=== Assigned task ===
Copy out the listing that follows in its entirety, keeping it exactly the same.

··· Dataset content

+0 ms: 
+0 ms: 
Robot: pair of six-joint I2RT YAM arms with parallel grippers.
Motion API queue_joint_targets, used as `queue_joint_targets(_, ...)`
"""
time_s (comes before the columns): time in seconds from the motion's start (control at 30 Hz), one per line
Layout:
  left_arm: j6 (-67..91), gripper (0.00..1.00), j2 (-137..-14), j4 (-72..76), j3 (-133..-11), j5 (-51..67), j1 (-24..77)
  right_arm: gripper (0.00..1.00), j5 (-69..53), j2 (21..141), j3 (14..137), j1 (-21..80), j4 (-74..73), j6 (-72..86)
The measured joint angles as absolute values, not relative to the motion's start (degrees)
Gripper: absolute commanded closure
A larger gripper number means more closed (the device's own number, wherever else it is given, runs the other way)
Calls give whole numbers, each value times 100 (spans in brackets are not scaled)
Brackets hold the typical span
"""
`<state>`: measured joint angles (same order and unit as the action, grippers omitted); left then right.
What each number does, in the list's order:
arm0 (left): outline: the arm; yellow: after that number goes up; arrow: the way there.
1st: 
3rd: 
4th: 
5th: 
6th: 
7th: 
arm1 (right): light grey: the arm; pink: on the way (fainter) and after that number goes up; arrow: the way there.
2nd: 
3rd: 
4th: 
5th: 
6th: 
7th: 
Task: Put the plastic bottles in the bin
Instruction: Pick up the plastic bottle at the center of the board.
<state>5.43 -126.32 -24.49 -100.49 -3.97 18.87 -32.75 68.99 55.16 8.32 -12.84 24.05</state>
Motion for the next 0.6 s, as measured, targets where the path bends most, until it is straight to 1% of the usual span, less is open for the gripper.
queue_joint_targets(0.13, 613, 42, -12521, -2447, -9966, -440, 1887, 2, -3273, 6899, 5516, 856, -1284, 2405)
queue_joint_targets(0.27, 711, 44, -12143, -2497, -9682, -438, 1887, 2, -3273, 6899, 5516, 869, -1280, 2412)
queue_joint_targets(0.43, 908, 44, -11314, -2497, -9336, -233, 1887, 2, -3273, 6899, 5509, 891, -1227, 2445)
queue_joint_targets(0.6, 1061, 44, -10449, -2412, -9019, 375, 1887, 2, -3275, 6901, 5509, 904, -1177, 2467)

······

=== Exercise output ===
+0 ms: 
+0 ms: 
Robot: pair of six-joint I2RT YAM arms with parallel grippers.
Motion API queue_joint_targets, used as `queue_joint_targets(_, ...)`
"""
time_s (comes before the columns): time in seconds from the motion's start (control at 30 Hz), one per line
Layout:
  left_arm: j6 (-67..91), gripper (0.00..1.00), j2 (-137..-14), j4 (-72..76), j3 (-133..-11), j5 (-51..67), j1 (-24..77)
  right_arm: gripper (0.00..1.00), j5 (-69..53), j2 (21..141), j3 (14..137), j1 (-21..80), j4 (-74..73), j6 (-72..86)
The measured joint angles as absolute values, not relative to the motion's start (degrees)
Gripper: absolute commanded closure
A larger gripper number means more closed (the device's own number, wherever else it is given, runs the other way)
Calls give whole numbers, each value times 100 (spans in brackets are not scaled)
Brackets hold the typical span
"""
`<state>`: measured joint angles (same order and unit as the action, grippers omitted); left then right.
What each number does, in the list's order:
arm0 (left): outline: the arm; yellow: after that number goes up; arrow: the way there.
1st: 
3rd: 
4th: 
5th: 
6th: 
7th: 
arm1 (right): light grey: the arm; pink: on the way (fainter) and after that number goes up; arrow: the way there.
2nd: 
3rd: 
4th: 
5th: 
6th: 
7th: 
Task: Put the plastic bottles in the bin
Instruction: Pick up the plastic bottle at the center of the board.
<state>5.43 -126.32 -24.49 -100.49 -3.97 18.87 -32.75 68.99 55.16 8.32 -12.84 24.05</state>
Motion for the next 0.6 s, as measured, targets where the path bends most, until it is straight to 1% of the usual span, less is open for the gripper.
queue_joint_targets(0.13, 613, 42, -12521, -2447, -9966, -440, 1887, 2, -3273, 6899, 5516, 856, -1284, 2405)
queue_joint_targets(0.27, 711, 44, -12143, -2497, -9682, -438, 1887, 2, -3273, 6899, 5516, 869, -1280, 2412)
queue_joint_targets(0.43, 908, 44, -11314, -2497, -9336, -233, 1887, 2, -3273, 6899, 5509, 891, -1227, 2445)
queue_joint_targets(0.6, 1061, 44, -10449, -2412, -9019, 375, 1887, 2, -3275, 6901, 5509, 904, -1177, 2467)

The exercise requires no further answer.